No entiende la vida quien piensa su sentido desde la muerte. Pues no es ella la que da dimensión a la vida, sino que es esta la que da magnitud a aquella. Para entender la vida, habrá que pensarla distinto, desde el buen vivir, ese que nos lleva a concluir que el significado de nuestro años no está hecho, sino más bien haciéndose.
Es correcto, entonces, el existir intensamente, pues no hay otro talante que aporte más sentido para la vida que la intensidad de aquellas emociones por las cuales nuestros trances perduran en el alma más tiempo que los simples recuerdos. La magnitud de nuestras experiencias constituye nuestras vivencias. Estos heroicos furores del buen vivir abren en nuestra alma la disposición a apreciar cada lugar y momento en su riqueza, como una aptitud de nuestro espíritu a experimentar el vínculo con lo diferente. Justo eso es lo que hacemos cuando somos buena compañía, penetrando en una rica danza de ocurrencias que nos halagan con gestos de amor y confianza. El buen vivir colma de entusiasmo nuestros tiempos, como Dios lo colma de esperanzas.
¿Cuál es?
Habrá quien piense que el sentido de la vida es la felicidad, pero si fuese así, muchas vidas no tendrían sentido. Habrá quien diga que es, más bien, el encuentro con Dios al final de nuestros días lo que les da su significado, pero el necio no comprende que tal reunión se produce a cada instante en el que nuestros tiempos viran, pues Dios es el fundamento de las diferencias y de nuestros cambios.

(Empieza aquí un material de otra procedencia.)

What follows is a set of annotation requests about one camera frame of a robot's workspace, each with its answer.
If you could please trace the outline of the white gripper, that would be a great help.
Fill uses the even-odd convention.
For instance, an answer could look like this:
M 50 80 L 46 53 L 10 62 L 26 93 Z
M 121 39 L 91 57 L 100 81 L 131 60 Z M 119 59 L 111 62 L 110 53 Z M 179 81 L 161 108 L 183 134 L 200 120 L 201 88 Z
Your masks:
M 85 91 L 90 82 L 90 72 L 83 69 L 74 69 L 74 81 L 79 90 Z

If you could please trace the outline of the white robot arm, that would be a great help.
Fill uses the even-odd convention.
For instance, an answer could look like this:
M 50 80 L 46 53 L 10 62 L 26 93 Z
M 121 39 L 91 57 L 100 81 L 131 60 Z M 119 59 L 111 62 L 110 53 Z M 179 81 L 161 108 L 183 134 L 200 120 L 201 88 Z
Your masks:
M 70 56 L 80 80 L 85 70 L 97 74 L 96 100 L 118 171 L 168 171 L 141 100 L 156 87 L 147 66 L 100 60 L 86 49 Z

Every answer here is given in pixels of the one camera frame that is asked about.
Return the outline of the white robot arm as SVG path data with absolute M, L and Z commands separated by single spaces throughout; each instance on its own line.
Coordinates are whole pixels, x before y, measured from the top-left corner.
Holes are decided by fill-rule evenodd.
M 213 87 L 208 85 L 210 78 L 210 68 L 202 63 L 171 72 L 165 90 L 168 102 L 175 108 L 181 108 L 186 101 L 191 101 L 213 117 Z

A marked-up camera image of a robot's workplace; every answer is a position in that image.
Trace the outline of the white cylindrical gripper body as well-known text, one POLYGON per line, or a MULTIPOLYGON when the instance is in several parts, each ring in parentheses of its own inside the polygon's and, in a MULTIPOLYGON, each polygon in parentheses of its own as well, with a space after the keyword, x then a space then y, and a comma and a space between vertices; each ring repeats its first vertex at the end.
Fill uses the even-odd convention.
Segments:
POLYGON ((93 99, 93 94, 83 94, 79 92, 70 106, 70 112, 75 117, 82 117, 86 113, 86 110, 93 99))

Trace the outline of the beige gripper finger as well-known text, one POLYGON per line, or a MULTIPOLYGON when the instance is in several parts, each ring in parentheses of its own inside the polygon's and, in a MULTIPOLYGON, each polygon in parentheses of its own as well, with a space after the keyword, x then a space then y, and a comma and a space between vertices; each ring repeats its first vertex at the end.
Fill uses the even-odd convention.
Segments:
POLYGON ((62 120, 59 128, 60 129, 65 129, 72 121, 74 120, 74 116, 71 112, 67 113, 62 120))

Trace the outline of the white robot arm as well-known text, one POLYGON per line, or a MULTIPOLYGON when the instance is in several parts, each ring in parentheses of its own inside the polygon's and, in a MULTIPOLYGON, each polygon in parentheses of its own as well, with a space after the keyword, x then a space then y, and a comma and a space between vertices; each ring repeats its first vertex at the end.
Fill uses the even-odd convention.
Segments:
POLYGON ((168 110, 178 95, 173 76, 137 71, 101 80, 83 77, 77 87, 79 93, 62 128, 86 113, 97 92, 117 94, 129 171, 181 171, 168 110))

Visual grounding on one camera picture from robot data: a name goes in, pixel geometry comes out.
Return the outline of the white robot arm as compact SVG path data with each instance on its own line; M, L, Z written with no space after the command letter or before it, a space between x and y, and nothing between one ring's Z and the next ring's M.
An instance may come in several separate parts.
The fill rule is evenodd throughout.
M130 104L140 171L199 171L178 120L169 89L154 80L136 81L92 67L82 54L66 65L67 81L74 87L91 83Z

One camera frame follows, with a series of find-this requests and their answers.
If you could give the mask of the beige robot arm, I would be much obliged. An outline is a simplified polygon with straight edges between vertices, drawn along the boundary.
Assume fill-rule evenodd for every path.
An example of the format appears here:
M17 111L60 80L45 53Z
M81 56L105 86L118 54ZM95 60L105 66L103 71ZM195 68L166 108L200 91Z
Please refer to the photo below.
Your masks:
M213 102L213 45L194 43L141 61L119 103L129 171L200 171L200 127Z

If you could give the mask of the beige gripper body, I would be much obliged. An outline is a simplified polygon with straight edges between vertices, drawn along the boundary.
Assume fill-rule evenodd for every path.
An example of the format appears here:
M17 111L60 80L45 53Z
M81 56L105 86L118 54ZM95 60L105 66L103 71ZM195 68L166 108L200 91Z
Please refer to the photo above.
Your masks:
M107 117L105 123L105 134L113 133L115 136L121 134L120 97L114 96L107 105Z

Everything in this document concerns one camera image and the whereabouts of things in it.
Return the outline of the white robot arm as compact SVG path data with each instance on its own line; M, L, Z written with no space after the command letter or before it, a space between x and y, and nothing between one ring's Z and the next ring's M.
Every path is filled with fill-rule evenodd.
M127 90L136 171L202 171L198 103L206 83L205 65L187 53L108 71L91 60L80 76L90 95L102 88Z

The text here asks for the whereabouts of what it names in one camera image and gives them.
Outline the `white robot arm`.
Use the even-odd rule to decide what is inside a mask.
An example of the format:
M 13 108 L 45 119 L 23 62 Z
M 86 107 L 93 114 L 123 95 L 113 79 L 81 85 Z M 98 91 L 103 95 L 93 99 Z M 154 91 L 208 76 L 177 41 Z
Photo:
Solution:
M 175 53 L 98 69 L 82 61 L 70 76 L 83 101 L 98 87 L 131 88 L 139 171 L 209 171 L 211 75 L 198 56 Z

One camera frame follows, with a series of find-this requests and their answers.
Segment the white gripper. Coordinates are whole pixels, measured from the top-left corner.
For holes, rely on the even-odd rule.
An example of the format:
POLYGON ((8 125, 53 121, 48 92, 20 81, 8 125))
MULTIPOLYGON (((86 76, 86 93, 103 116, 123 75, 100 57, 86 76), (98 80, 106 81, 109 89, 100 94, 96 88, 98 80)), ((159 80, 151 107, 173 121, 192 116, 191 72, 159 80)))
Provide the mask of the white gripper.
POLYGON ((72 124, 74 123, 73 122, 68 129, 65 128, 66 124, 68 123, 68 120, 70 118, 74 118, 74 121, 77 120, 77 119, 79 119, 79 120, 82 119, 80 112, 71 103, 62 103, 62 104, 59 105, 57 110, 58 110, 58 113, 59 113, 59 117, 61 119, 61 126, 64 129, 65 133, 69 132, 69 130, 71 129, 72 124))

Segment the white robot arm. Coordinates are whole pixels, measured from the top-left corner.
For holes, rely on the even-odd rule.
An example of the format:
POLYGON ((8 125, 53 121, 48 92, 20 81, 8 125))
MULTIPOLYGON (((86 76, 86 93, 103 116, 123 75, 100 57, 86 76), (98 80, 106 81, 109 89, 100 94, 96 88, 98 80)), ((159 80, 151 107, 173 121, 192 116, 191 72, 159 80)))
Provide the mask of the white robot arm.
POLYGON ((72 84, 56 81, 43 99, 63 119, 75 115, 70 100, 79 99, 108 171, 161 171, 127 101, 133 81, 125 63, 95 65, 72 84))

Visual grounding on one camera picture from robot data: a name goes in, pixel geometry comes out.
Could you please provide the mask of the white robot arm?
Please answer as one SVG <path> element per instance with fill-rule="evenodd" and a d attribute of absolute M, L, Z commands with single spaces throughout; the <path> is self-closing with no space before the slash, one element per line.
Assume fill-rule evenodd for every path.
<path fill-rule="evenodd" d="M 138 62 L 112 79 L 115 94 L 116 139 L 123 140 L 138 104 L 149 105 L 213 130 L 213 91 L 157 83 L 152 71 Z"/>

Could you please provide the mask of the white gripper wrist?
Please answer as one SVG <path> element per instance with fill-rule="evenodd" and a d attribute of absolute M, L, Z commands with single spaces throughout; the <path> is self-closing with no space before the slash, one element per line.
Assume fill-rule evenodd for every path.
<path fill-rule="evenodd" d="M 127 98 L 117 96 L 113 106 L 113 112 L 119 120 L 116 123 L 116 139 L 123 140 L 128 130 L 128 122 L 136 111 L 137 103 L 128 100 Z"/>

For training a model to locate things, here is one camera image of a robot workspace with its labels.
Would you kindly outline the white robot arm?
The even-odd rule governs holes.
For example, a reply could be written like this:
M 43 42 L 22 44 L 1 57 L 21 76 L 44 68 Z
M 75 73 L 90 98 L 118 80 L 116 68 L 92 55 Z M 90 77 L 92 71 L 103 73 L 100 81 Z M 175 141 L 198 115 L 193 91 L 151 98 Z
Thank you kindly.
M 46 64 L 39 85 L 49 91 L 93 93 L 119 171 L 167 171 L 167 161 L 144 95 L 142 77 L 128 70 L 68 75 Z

Vano será también el pretender su sentido para quien procura vivir solo por las circunstancias, como si fuese una hoja al viento. El buen vivir exige certezas, no posibilidades. Ordena el sólido puntal de las definiciones, ya que solo con la firmeza de nuestro espíritu soportamos las tempestades de los acontecimientos. Tesitura difícil para quien prefiere eludir las dificultades y el acontecer de las eventualidades.

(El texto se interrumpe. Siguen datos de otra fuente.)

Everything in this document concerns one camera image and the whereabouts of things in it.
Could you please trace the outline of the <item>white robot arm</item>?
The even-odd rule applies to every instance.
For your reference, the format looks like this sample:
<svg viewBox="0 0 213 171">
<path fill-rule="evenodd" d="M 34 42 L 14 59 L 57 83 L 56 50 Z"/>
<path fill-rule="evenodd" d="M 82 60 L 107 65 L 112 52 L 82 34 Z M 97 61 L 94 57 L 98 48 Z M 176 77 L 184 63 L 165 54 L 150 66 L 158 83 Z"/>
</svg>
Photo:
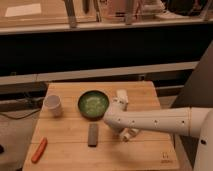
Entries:
<svg viewBox="0 0 213 171">
<path fill-rule="evenodd" d="M 114 98 L 103 117 L 116 133 L 132 128 L 198 138 L 193 171 L 213 171 L 213 108 L 124 111 L 124 107 L 123 101 Z"/>
</svg>

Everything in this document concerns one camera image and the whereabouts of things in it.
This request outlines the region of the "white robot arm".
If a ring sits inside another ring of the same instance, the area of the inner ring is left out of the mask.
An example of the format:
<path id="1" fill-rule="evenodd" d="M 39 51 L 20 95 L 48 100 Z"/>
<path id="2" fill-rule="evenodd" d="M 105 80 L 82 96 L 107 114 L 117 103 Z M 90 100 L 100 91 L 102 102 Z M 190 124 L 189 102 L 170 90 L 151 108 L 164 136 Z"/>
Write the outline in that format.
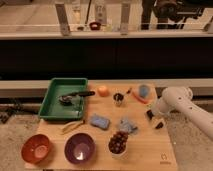
<path id="1" fill-rule="evenodd" d="M 151 111 L 155 117 L 161 118 L 177 110 L 213 141 L 213 114 L 195 105 L 192 98 L 193 92 L 189 87 L 167 87 L 152 104 Z"/>

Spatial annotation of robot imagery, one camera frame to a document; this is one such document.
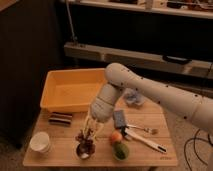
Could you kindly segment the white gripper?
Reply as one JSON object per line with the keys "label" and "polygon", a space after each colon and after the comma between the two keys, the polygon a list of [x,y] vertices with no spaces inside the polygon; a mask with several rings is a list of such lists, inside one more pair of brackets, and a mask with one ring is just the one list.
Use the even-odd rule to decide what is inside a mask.
{"label": "white gripper", "polygon": [[[121,97],[123,89],[112,84],[104,84],[98,95],[90,105],[90,114],[98,122],[95,125],[93,139],[102,131],[105,122],[113,115],[115,105]],[[83,125],[83,137],[88,138],[90,134],[91,116],[87,114]]]}

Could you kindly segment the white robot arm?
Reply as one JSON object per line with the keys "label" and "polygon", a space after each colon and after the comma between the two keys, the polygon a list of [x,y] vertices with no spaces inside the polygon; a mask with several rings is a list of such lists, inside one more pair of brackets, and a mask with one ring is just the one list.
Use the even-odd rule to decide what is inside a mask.
{"label": "white robot arm", "polygon": [[130,88],[213,136],[213,99],[144,78],[120,63],[109,64],[105,78],[89,106],[94,120],[108,122],[123,90]]}

Los otros constituyen los escenarios, vinculación y las regiones que recorremos a diario. Nosotros solos encontramos que nuestro ser se somete a la turbulencia de lo diverso. El más tosco se enmascara, entonces, pues la vinculación humana le supone ocultamientos. Pero no podemos vivir la buena compañía si nos disfrazamos continuamente.
Cuando el ser se expresa de múltiples maneras, se vuelve incomprensible. Por el contrario, vincularnos con otros nos exige certidumbres para concedernos compañías.

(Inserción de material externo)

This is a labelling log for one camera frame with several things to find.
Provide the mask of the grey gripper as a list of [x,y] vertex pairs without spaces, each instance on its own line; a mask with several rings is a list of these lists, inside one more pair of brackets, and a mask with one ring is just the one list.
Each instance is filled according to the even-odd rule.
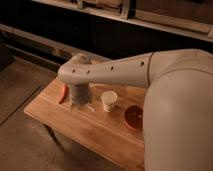
[[95,109],[87,103],[91,102],[91,90],[88,84],[68,85],[70,102],[72,103],[71,111],[80,110],[80,105],[85,105],[89,110],[95,112]]

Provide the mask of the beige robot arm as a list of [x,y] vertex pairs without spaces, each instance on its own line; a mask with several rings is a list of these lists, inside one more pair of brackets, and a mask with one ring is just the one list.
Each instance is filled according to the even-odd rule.
[[58,78],[79,105],[91,99],[90,83],[145,88],[145,171],[213,171],[212,53],[159,51],[95,65],[75,55]]

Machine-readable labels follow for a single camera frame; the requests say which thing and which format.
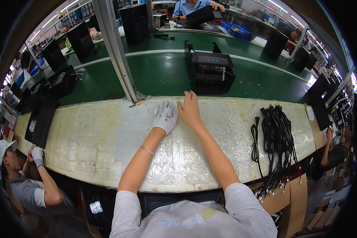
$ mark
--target bracelet
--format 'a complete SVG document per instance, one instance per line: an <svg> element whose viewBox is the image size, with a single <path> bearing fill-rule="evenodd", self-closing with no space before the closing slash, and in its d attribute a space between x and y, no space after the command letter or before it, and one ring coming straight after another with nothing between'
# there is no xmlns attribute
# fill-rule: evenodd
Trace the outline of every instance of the bracelet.
<svg viewBox="0 0 357 238"><path fill-rule="evenodd" d="M140 146L140 148L142 148L142 150L146 150L146 151L148 151L149 153L151 153L151 154L153 155L153 152L152 152L152 151L150 151L150 150L148 150L148 149L146 149L143 145L142 145L142 146Z"/></svg>

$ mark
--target white cap
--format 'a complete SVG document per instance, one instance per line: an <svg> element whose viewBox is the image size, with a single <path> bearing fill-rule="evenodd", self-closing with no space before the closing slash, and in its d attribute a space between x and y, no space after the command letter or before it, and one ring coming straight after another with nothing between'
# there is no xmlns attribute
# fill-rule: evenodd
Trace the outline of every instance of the white cap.
<svg viewBox="0 0 357 238"><path fill-rule="evenodd" d="M12 141L11 143L9 143L6 140L0 140L0 166L3 163L3 157L5 155L5 151L9 147L12 147L12 151L15 152L17 149L17 140Z"/></svg>

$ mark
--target jeans
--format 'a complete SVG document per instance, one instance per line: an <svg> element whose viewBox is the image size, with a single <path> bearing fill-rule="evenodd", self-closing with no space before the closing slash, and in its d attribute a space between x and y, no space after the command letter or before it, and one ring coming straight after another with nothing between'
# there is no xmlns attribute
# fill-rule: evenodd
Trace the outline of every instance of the jeans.
<svg viewBox="0 0 357 238"><path fill-rule="evenodd" d="M218 202L221 194L222 189L194 193L168 193L145 195L145 211L148 215L150 212L152 212L158 207L166 206L183 200L189 200L193 202Z"/></svg>

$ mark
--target plastic wrap
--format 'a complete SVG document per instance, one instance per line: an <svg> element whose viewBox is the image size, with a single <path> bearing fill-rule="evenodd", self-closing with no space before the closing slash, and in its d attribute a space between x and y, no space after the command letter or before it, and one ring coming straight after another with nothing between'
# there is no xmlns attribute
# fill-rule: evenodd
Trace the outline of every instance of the plastic wrap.
<svg viewBox="0 0 357 238"><path fill-rule="evenodd" d="M48 135L46 166L72 178L117 188L122 172L151 129L153 110L165 99L174 105L177 100L183 101L183 97L154 97L131 108L126 100L58 108ZM270 104L280 104L291 121L298 160L313 153L316 148L303 104L199 97L201 119L233 164L241 182L260 178L258 165L251 160L250 127L255 123L255 116L261 115L260 109ZM260 125L258 130L260 162L265 176L268 159L262 149ZM28 143L19 145L23 152L29 148ZM171 133L158 145L140 191L189 192L214 188L220 185L200 141L179 118Z"/></svg>

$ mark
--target cardboard box
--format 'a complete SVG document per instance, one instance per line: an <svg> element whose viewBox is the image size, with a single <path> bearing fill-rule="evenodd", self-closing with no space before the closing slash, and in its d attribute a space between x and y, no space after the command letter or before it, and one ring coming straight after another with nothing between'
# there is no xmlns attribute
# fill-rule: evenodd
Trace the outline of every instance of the cardboard box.
<svg viewBox="0 0 357 238"><path fill-rule="evenodd" d="M270 216L279 212L283 208L285 208L288 204L290 204L290 185L286 184L284 188L279 188L275 191L275 195L266 196L263 203L261 203L263 209L270 214Z"/></svg>
<svg viewBox="0 0 357 238"><path fill-rule="evenodd" d="M327 222L325 223L325 226L328 226L330 224L332 224L333 220L336 218L338 212L340 211L340 207L336 206L333 211L332 214L329 216Z"/></svg>
<svg viewBox="0 0 357 238"><path fill-rule="evenodd" d="M312 221L308 224L307 229L312 230L316 226L316 224L320 220L320 218L323 216L323 214L324 214L323 211L319 211L316 214L316 216L312 219Z"/></svg>
<svg viewBox="0 0 357 238"><path fill-rule="evenodd" d="M330 217L330 215L333 212L333 208L328 208L324 214L321 216L320 220L316 223L315 225L315 229L323 229L325 223L327 222L328 218Z"/></svg>
<svg viewBox="0 0 357 238"><path fill-rule="evenodd" d="M300 231L305 218L307 208L307 176L303 174L289 182L290 204L283 209L280 222L279 237L289 238Z"/></svg>

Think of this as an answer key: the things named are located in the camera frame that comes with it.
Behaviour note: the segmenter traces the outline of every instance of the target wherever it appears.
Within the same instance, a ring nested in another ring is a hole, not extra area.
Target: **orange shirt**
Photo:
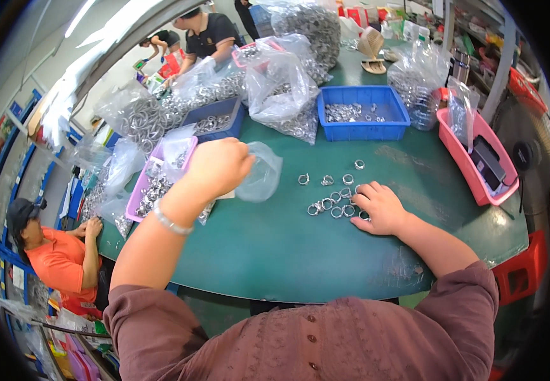
[[[78,238],[62,231],[42,226],[49,243],[32,250],[25,250],[36,275],[50,288],[93,303],[97,286],[82,289],[82,261],[85,245]]]

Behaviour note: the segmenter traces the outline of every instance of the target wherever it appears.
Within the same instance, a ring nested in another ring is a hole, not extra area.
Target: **woman in orange shirt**
[[[103,311],[108,305],[114,262],[97,254],[101,221],[94,217],[73,231],[62,232],[40,224],[40,209],[40,205],[23,198],[9,205],[7,225],[19,256],[45,285]]]

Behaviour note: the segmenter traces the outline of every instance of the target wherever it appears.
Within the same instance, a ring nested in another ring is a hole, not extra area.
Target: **black polo shirt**
[[[199,35],[196,35],[192,30],[186,31],[186,53],[205,58],[216,53],[218,42],[229,38],[234,38],[235,45],[241,46],[239,34],[231,20],[222,13],[209,13],[207,26]]]

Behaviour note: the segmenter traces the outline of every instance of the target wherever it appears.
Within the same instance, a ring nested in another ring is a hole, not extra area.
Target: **brown blouse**
[[[346,297],[262,313],[207,338],[174,294],[122,285],[104,312],[123,380],[486,380],[498,290],[483,262],[414,310]]]

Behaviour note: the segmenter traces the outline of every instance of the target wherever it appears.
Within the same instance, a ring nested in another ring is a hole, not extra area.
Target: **purple tray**
[[[186,159],[184,160],[184,164],[182,165],[183,170],[186,170],[186,168],[188,167],[188,162],[190,161],[190,157],[192,156],[192,152],[195,150],[198,141],[199,140],[197,139],[197,137],[191,137],[191,144],[189,149],[190,155],[186,155]],[[152,150],[150,156],[163,160],[163,146],[161,142],[162,139],[158,141],[157,146]],[[144,165],[144,168],[140,173],[140,177],[137,178],[137,182],[135,183],[133,192],[131,192],[131,198],[129,198],[129,202],[127,202],[127,209],[125,210],[125,216],[137,223],[141,223],[144,219],[144,217],[136,216],[135,210],[140,207],[140,200],[142,200],[142,189],[147,188],[149,184],[149,177],[146,175],[146,169],[149,164],[150,159],[146,161],[146,164]]]

Ser un misterio para otro puede seducirle en principio por curiosidad, pero siempre concluye en su desprecio. Nada nos perturba más que las incertidumbres, pues el buen vivir, que es buen convivir, necesita de la imagen diáfana, no del borroso contorno de una bailarina entre la niebla.
Esa claridad de nuestro ser es fruto de aciertos y fracasos, pues el sufrimiento nos enseña tanto como el regocijo. Pese a ello, no será inusual escuchar la opinión necia que reduce nuestras memorias solo a los buenos hechos, pues la conciencia del tosco es indulgente consigo misma para condenar severo a los que considera pecadores.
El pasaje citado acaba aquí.